- Izad Kheyl Location within Iran
- Coordinates: 36°42′17″N 52°56′34″E﻿ / ﻿36.70472°N 52.94278°E
- Country: Iran
- Province: Mazandaran
- County: Juybar
- District: Larim
- Rural District: Larim-e Jonubi

Population (2016)
- • Total: 554
- Time zone: UTC+3:30 (IRST)

= Izad Kheyl =

Village in Mazandaran province, Iran

Izad Kheyl (ايزدخيل) (Note: Also known as Īzadi Kheyl and Īzadī Kheyl) is a village in, and the capital of, Larim-e Jonubi Rural District in Larim District of Juybar County, Mazandaran province, Iran.

==Demographics==
===Population===
At the time of the 2006 National Census, the village's population was 564 in 158 households, when it was in Larim Rural District (Note: Renamed Larim-e Shomali Rural District) of Gil Khuran District.
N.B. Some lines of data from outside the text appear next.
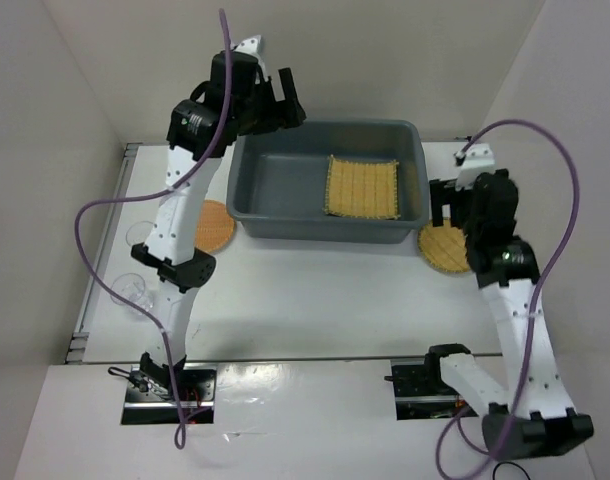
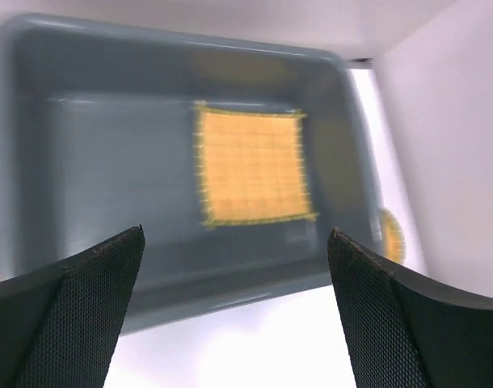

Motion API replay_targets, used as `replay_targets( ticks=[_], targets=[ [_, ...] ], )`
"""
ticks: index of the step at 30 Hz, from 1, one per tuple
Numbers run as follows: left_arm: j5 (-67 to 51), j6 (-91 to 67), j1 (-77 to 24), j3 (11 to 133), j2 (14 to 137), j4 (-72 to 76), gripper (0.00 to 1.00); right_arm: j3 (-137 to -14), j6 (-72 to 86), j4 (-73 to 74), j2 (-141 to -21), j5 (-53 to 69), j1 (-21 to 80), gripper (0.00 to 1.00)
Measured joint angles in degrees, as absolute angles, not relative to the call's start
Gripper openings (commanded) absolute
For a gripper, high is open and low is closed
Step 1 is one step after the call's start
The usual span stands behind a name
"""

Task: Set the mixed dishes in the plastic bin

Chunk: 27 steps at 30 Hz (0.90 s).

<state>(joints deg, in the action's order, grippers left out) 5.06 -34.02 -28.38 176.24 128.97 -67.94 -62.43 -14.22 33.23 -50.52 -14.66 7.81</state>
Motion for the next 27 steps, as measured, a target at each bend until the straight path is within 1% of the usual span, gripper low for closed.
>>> replay_targets(
  ticks=[3, 7, 9, 13, 15, 18, 20, 22, 25, 27],
  targets=[
    [9.6, -30.2, -29.6, 171.5, 123.5, -70.4, 1.0, -69.8, -14.5, 37.0, -60.4, -7.7, -4.6, 0.98],
    [13.3, -27.9, -33.0, 167.8, 122.3, -72.4, 1.0, -72.8, -16.6, 42.1, -73.9, 2.4, -10.2, 0.98],
    [17.6, -27.1, -35.6, 164.0, 121.8, -72.9, 1.0, -72.9, -17.9, 45.2, -81.0, 7.9, -13.7, 0.98],
    [27.0, -27.8, -40.8, 149.4, 116.9, -73.1, 1.0, -76.5, -20.5, 51.6, -95.9, 17.8, -26.6, 0.98],
    [29.3, -28.9, -42.7, 137.1, 111.0, -71.4, 1.0, -76.9, -21.0, 52.2, -100.6, 20.0, -31.9, 0.98],
    [29.7, -29.7, -42.7, 116.4, 98.8, -63.2, 1.0, -75.5, -21.1, 52.4, -102.0, 21.1, -35.5, 0.98],
    [28.7, -31.5, -41.4, 101.7, 87.9, -57.9, 1.0, -74.8, -21.1, 51.8, -101.3, 21.8, -35.3, 0.98],
    [28.1, -33.6, -40.1, 91.2, 78.1, -54.5, 1.0, -73.9, -20.5, 51.0, -101.0, 22.6, -34.7, 0.98],
    [27.6, -36.7, -39.2, 83.6, 68.5, -51.9, 1.0, -72.0, -19.5, 48.7, -101.2, 24.3, -34.6, 0.98],
    [26.9, -38.0, -39.3, 81.9, 66.4, -51.2, 1.0, -70.8, -18.7, 47.2, -102.1, 24.9, -35.0, 0.98]
  ],
)
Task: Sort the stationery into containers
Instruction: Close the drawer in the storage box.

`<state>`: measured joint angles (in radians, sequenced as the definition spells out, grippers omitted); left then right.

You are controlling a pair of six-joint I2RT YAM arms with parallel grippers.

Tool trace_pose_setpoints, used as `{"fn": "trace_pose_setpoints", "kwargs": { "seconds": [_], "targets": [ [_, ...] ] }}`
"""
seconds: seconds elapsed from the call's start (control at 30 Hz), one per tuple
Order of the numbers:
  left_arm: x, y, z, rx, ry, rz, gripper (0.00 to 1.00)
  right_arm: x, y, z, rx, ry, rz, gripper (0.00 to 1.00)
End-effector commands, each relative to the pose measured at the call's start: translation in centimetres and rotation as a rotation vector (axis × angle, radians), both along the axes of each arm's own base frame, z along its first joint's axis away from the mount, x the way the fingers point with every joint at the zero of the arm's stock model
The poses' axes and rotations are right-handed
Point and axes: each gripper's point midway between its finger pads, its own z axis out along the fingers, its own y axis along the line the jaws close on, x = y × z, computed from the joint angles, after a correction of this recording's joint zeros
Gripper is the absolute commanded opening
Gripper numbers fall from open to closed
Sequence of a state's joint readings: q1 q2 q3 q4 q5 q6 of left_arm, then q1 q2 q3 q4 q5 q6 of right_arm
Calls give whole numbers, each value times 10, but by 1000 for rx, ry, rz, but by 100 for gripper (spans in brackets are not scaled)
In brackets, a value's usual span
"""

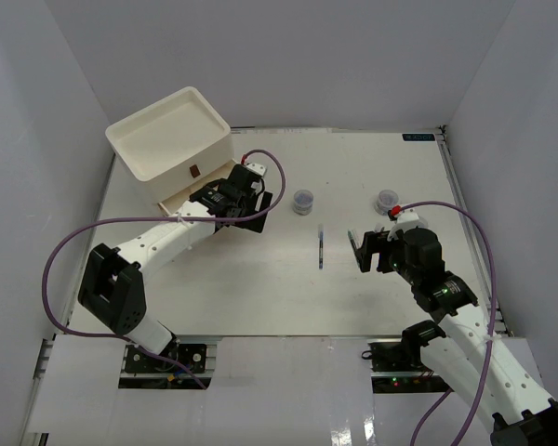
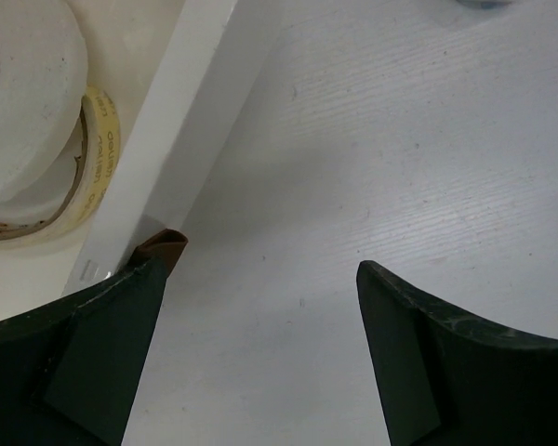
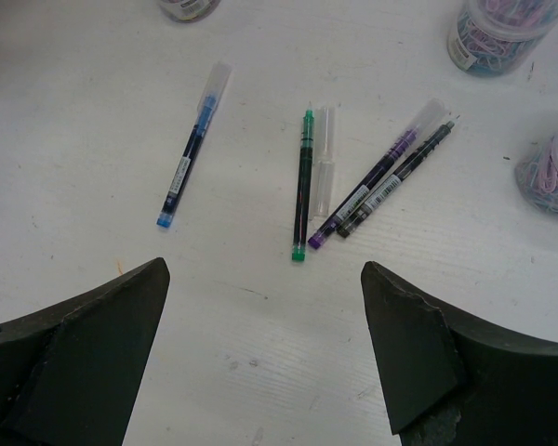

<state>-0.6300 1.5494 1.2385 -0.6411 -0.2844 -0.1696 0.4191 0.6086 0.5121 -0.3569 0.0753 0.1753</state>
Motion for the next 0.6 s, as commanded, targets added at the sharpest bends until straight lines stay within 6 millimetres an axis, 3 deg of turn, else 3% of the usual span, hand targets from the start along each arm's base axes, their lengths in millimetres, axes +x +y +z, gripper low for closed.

The following census in 2011 counted 557 people in 177 households. The 2016 census measured the population of the village as 554 people in 192 households.

In 2023, the rural district was separated from the district in the formation of Larim District and renamed Larim-e Shomali Rural District. Izad Kheyl was transferred to Larim-e Jonubi Rural District created in the new district.